Let’s be safe drivers

I shall start this letter by saying thank you to all the careful courteous drivers out there. I appreciate you. It seems like every time I turn on the news lately or pull up Facebook, there has been another accident and I find it alarming and also sad. Yes, accidents can and do happen, but lately it seems that the majority of these accidents were preventable.

If we all do our part by obeying the laws of the road, many could be prevented. Please put your phones away, don’t tailgate, don’t speed and please do not drive if you are impaired in any way.

If you can’t keep your eyes open, turn on the air conditioner, get some caffeine into you, and pull over. The other day driving through downtown Searsport, a Jeep-type vehicle was following me way too closely and refused to back off. I pulled into a parking lot and let him go but I should not have had to do that.

Some drivers still don’t know that they need to put their lights on when they are using their wipers, and some still don’t understand why they need to clean all the snow off their cars. A little snow on your car roof can turn to ice and fly off and potentially harm someone.

Please, fellow drivers, let’s turn these statistics around. Let us all take responsibility to be the safest drivers we can be.

Joanne Spencer

Why are these weapons allowed?

I have learned that a common bullet shot from an AR-15 can do much more damage to the human body than a bullet from a handgun. So I am asking why these weapons are allowed on our streets.
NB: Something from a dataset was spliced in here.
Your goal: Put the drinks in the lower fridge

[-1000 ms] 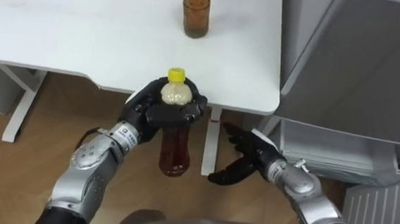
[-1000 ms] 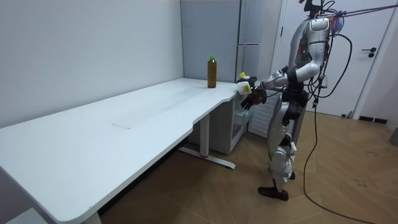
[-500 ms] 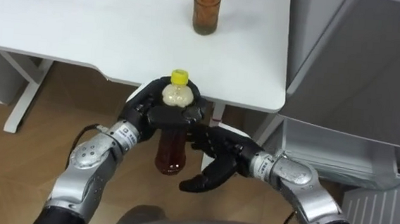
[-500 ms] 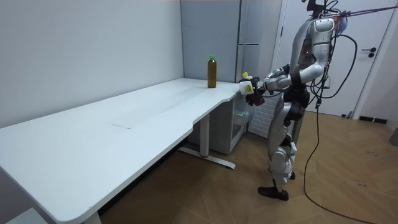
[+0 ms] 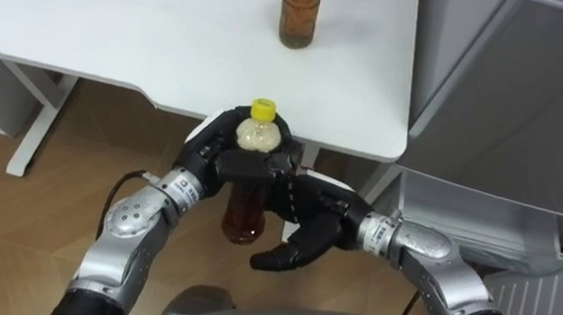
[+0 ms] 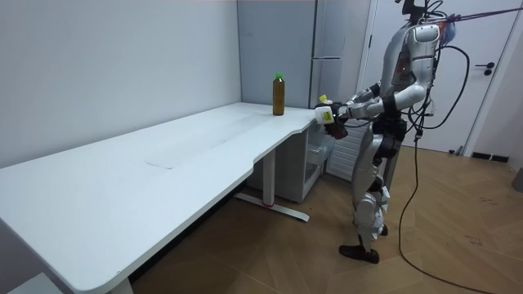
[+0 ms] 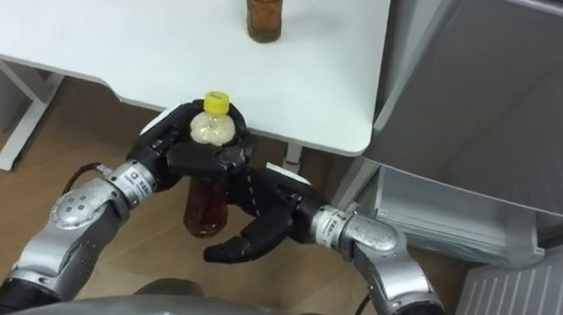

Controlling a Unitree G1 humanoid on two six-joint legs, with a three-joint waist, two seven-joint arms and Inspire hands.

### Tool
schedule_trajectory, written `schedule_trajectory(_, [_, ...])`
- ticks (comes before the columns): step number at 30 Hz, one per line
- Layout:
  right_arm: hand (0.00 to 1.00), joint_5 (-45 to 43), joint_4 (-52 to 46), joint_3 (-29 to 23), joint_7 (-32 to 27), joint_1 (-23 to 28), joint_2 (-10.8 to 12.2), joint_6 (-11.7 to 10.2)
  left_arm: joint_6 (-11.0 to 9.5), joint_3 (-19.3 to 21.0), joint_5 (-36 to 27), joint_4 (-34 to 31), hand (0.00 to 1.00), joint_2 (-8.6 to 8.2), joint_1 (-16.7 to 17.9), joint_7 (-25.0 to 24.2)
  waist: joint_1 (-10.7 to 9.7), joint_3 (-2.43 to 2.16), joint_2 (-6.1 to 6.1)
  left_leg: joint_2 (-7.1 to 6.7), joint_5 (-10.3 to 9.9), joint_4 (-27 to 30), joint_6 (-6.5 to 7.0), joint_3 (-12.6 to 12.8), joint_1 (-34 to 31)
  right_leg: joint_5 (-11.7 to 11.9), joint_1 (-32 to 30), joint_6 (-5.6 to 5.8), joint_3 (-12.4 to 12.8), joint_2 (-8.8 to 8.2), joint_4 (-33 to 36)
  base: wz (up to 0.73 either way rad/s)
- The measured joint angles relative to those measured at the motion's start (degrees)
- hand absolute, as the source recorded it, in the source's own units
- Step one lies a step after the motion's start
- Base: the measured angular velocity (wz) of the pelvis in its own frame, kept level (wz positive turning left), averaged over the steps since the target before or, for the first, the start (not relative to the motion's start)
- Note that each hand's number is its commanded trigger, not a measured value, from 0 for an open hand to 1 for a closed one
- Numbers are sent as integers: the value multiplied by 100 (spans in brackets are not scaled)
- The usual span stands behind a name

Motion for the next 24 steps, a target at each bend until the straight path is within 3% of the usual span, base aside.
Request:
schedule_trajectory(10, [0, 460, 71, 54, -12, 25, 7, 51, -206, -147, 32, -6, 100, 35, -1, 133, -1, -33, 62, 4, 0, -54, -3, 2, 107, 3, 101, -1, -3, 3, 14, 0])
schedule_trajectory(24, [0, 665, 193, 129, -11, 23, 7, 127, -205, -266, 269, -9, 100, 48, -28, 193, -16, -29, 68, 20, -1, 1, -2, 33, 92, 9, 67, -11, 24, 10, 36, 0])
This is what one radiologist and another expert on wound ballistics had to say: these bullets travel at a higher velocity, imparting roughly three times the energy of a handgun bullet; the damage they cause is a function of the energy they impart as they travel through the body; when they contact human tissue they travel along a circular path while beginning to yaw; the yaw effect releases tremendous kinetic energy into the tissue surrounding the permanent cavity created by direct contact; not only can the permanent cavity be larger due to sideways path of the bullet, but surrounding tissue forms a temporary wound cavity that experiences severe compression, stretching and shearing of the displaced tissue injuring blood vessels, nerves or organs not struck by the bullet.

The effect makes an organ look like an overripe melon smashed by a sledgehammer; it does not have to hit an artery to damage it and cause catastrophic bleeding; the likelihood of this bullet’s lead core breaking up, fragmenting, can amplify the effects of damage to the temporary cavity increasing the severity of the wound; exit wounds can be as big as an orange.

So I ask again. Why are these weapons allowed on our streets?

Mary Royal

Not impressed by USM name change proposal

I am appalled to read of the recommendation to change the name of the University of Southern Maine. For a small sum of approximately $2.5 million, the new name University of Maine at Portland will supposedly attract more out of state students. Really, are these folks that flush with money that they can throw it away on a new name? Maybe it is time for the state to Maine to reexamine how much is spent on the university system.